Content starts

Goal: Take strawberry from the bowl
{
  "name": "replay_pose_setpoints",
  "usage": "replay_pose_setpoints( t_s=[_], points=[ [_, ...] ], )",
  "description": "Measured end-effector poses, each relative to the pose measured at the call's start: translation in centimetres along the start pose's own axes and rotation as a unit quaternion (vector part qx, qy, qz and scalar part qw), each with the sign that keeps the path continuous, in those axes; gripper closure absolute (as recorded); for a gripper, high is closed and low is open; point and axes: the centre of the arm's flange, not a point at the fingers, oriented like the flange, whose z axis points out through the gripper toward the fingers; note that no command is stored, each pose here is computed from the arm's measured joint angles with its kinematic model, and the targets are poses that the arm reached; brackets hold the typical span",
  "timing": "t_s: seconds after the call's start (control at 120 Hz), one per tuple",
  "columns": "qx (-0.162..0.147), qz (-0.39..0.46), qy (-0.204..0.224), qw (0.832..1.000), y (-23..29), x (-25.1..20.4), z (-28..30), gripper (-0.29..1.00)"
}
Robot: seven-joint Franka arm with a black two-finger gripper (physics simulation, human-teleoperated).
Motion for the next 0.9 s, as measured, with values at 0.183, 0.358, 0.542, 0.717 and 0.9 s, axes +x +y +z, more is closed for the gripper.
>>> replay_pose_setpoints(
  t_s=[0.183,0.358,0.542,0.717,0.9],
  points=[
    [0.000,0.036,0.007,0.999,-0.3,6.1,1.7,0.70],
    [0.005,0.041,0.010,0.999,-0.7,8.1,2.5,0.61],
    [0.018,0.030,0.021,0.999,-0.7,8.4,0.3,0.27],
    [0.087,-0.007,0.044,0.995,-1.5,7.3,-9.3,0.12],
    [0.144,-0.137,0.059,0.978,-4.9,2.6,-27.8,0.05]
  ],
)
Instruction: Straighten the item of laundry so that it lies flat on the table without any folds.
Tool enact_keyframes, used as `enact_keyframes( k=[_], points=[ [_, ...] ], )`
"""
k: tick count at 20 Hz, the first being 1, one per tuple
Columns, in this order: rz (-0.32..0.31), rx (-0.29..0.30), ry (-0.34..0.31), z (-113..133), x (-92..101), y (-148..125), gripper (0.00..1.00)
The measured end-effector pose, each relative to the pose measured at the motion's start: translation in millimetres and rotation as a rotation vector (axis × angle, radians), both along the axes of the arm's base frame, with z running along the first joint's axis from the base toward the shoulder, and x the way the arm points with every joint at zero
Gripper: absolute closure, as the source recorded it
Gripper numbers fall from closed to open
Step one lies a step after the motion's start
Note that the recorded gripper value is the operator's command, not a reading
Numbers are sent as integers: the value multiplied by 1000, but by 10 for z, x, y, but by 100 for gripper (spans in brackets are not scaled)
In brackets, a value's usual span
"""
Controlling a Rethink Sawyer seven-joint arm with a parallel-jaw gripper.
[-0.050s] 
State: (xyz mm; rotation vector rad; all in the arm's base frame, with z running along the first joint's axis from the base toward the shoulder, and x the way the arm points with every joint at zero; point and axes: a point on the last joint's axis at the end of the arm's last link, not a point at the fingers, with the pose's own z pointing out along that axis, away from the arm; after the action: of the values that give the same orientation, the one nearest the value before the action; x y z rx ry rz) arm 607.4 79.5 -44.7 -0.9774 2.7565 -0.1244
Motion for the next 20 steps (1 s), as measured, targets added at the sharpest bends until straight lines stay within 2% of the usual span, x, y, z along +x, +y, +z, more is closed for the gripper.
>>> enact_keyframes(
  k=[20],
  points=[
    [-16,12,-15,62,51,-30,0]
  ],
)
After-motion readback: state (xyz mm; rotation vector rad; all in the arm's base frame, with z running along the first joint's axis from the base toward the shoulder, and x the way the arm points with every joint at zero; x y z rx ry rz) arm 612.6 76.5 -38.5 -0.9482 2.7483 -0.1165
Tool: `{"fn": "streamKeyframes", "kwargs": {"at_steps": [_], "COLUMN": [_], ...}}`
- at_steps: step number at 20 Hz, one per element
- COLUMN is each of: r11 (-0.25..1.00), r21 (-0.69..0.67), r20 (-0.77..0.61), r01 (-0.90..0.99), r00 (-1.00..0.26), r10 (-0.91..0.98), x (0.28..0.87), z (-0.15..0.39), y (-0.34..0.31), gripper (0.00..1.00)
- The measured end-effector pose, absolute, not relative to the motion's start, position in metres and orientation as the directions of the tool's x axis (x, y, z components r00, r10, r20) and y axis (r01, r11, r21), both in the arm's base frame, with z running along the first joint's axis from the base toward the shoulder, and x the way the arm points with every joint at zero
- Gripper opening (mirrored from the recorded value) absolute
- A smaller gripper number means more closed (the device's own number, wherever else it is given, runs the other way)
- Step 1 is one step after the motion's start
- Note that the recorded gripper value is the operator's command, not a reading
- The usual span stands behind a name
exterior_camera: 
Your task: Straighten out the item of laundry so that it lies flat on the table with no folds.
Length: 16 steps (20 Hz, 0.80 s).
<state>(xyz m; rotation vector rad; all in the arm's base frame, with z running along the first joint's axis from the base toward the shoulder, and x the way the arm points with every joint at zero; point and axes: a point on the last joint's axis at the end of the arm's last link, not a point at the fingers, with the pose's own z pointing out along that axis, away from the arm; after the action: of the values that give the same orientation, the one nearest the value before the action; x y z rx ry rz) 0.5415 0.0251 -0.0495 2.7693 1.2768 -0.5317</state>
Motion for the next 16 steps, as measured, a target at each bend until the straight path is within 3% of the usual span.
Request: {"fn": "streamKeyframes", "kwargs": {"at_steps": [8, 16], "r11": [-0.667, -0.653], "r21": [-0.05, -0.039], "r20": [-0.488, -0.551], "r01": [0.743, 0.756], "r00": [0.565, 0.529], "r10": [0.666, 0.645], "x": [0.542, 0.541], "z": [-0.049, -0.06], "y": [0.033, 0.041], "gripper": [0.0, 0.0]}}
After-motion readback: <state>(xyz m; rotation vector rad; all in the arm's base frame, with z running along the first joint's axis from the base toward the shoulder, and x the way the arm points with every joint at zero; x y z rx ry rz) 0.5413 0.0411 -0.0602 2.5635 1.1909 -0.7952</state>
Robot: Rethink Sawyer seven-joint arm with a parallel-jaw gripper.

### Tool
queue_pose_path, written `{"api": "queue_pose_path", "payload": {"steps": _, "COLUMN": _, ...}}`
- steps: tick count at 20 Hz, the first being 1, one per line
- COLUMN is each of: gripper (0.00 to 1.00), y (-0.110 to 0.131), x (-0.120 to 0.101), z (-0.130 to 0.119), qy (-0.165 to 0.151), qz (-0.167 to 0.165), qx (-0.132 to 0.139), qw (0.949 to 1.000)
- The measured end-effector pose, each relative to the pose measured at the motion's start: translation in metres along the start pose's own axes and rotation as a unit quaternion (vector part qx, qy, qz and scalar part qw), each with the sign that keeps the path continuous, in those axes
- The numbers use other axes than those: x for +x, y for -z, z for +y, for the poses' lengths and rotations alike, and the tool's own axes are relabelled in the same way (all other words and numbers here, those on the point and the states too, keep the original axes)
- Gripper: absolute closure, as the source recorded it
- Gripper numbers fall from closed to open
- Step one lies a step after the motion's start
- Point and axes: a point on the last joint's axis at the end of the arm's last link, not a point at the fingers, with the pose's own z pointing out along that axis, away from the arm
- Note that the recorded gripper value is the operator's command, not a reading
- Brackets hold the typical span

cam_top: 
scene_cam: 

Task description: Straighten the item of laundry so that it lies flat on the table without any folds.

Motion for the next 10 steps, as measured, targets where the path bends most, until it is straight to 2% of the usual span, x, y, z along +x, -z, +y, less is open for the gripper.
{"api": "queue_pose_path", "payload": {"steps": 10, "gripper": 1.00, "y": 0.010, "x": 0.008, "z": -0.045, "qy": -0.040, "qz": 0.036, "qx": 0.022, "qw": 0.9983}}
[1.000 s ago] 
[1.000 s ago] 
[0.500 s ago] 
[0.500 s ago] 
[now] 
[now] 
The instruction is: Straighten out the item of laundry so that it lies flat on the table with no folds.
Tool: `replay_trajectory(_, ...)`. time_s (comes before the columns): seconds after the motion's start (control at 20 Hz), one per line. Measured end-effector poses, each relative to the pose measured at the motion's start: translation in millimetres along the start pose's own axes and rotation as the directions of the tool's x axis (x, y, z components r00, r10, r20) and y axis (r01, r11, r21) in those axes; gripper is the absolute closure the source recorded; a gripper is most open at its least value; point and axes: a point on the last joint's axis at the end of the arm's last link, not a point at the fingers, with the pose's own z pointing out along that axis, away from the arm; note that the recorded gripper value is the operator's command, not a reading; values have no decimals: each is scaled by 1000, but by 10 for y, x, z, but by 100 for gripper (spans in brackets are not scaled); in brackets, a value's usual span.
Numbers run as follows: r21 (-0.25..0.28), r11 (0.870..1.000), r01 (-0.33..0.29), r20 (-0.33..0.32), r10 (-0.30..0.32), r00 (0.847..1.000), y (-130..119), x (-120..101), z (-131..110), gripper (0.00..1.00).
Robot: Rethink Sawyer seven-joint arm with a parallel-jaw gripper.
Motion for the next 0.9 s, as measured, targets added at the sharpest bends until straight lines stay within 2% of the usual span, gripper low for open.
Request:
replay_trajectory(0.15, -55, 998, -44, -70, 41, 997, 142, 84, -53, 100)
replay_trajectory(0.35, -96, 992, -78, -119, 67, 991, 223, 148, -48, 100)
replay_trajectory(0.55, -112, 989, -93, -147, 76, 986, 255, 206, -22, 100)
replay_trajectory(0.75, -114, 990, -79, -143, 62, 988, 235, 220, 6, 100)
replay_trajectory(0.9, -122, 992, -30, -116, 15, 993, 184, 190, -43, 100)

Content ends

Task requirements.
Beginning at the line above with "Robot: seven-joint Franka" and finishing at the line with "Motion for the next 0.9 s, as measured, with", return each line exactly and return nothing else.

Answer space.
Robot: seven-joint Franka arm with a black two-finger gripper (physics simulation, human-teleoperated).
Motion for the next 0.9 s, as measured, with values at 0.183, 0.358, 0.542, 0.717 and 0.9 s, axes +x +y +z, more is closed for the gripper.

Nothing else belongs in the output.